Why am I elasticsearch’ing
What does it mean to do IT? What is information? Information is not data. It is data that has been crunched and digested, so we can learn something about that. Do you have some text PDFs or Word documents that make you sick everytime you try to search them? No more! Behold the tool
Elasticsearch is my hobby. Not only as ELK part. Can be easily entangled to work with any data. This data is in your files. Underneath there is information.
Here in this repo you will find doc searcher. You can run it locally. Make your documents searchable. How does it work?
Step #1 Run engine – Elastic
Following is about Elastic version = 5 you have embedded mechanism
ingestnot tested by me yet.
Elasticsearch will accept all docs. There is great libary written in Java for attachments – Tika. Based on that guys made fancy plugin
mapper-attachment that can be found here. Follow instruction matching your Elasticsearch version to install that using good old
bin\plugin install. After running successful plugin installation you should have list of at least one plugin:
>> bin\plugin.bat list Installed plugins in D:\p\elasticsearch-2.4.0\plugins: - mapper-attachments
Step #2 Index docs – Python
You could pass all of document contents manually using Sense or Postman but it could be little troublesome. That’s why automation is good. So I have wrote some Python script that can do it. There is Python3 needed. You just run the python app and it indexes by default all contents of folder
files_to_index to your local ES instance. Python library for that is very cool, you just type the following and it opens up connection happy and ready for any query.

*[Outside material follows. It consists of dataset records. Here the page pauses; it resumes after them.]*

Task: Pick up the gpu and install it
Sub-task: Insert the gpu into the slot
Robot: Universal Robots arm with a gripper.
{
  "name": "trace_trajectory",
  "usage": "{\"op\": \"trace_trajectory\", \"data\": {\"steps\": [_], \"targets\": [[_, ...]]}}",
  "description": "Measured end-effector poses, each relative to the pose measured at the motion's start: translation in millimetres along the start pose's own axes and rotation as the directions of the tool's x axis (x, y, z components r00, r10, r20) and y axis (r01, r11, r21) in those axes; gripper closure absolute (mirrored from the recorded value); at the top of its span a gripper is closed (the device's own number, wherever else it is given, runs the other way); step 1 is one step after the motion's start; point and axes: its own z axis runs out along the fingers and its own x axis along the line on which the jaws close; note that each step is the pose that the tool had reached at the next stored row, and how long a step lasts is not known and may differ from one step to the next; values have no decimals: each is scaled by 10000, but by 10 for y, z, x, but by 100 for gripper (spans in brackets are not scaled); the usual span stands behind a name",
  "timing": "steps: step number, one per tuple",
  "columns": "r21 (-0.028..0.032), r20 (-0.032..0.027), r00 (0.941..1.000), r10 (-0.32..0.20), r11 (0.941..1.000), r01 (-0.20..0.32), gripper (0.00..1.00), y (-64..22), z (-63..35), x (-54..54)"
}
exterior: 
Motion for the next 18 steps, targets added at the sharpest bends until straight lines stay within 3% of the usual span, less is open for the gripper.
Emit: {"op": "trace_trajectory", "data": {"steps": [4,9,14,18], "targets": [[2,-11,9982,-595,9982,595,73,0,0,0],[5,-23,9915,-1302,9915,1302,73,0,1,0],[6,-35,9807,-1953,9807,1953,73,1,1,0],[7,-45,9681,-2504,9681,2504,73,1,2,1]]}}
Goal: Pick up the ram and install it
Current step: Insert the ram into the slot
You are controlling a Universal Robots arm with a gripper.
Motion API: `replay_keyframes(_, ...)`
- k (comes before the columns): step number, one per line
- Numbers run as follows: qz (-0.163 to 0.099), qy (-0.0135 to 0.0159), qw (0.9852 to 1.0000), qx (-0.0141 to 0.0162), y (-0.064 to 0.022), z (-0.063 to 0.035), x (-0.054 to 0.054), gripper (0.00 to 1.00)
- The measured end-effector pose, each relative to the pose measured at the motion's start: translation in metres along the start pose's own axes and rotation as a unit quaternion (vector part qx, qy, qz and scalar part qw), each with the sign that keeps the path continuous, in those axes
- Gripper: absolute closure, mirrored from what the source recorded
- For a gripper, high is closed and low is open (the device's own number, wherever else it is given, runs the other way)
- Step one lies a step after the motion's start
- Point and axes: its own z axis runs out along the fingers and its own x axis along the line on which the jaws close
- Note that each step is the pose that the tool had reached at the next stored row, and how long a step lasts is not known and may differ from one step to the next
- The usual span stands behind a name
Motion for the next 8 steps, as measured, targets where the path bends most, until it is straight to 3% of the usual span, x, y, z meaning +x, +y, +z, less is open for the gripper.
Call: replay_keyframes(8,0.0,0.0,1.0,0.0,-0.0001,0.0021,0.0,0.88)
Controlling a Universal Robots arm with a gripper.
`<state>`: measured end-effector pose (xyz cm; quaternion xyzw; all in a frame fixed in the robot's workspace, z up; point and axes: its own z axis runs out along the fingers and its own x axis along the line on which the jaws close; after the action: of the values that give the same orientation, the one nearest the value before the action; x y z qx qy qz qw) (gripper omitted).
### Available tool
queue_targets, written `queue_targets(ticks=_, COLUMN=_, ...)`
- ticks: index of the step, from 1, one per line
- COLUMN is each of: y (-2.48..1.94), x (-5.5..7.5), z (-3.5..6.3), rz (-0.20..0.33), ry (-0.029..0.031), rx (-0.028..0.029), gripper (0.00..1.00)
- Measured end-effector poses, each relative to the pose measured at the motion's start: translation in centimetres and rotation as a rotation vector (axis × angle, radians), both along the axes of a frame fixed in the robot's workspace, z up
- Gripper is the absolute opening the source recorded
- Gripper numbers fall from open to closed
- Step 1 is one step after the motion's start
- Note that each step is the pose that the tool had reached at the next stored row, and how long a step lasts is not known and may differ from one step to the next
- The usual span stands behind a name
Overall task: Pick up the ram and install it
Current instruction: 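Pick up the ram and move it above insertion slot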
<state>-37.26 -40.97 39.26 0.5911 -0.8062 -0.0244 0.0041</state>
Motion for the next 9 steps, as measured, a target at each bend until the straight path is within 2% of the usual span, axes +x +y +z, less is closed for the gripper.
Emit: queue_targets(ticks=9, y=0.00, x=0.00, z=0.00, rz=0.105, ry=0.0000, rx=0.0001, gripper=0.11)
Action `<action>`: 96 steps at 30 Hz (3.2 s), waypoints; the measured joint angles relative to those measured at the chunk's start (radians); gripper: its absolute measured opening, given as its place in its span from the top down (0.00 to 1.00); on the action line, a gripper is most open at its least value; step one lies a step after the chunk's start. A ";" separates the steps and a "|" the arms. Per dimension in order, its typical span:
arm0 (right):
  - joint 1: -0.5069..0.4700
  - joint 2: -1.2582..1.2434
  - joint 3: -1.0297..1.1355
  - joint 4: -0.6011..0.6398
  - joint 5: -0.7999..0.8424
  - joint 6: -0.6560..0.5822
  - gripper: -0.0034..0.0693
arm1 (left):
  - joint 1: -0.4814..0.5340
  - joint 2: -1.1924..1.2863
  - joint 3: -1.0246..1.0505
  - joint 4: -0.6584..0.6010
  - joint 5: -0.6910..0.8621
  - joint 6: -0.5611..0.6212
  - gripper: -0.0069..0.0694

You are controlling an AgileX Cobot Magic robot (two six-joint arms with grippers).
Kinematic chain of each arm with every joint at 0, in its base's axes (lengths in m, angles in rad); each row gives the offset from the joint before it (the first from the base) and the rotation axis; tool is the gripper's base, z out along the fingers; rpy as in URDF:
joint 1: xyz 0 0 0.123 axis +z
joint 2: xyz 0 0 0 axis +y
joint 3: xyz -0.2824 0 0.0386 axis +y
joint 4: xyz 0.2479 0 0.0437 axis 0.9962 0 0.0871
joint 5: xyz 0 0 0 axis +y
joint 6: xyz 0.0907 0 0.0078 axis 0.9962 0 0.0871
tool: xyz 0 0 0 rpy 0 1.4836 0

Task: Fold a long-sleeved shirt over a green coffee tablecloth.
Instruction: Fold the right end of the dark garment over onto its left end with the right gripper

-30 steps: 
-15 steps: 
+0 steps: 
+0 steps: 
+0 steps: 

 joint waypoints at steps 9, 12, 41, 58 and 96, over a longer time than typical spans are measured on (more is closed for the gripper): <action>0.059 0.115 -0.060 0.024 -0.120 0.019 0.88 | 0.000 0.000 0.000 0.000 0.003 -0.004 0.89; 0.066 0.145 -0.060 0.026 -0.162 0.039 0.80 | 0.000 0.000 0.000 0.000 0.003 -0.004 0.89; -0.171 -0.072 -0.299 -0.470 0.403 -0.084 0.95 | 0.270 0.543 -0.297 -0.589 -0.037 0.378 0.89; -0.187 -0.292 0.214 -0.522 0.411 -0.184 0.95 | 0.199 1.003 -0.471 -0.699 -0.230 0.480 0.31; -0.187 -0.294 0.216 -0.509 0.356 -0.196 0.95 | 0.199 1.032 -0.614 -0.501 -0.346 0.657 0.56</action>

from elasticsearch import Elasticsearch HOST = 'http://localhost:9200' es = Elasticsearch([HOST])
Step #3 Browse your docs – Browser
Let us show indexed docs! I have made little js browser. You can also check how does it look with scoring for each document. Just run
web/view.html and type anything in input at this ultra-simple html page.
right tool to right task
If you only have a hammer, you tend to see every problem as a nail.
Elasticsearch is not a database but search engine. It doesn’t come without cost – indexes with words from all documents can take some space. But whenever you encounter issue with search please consider search tool.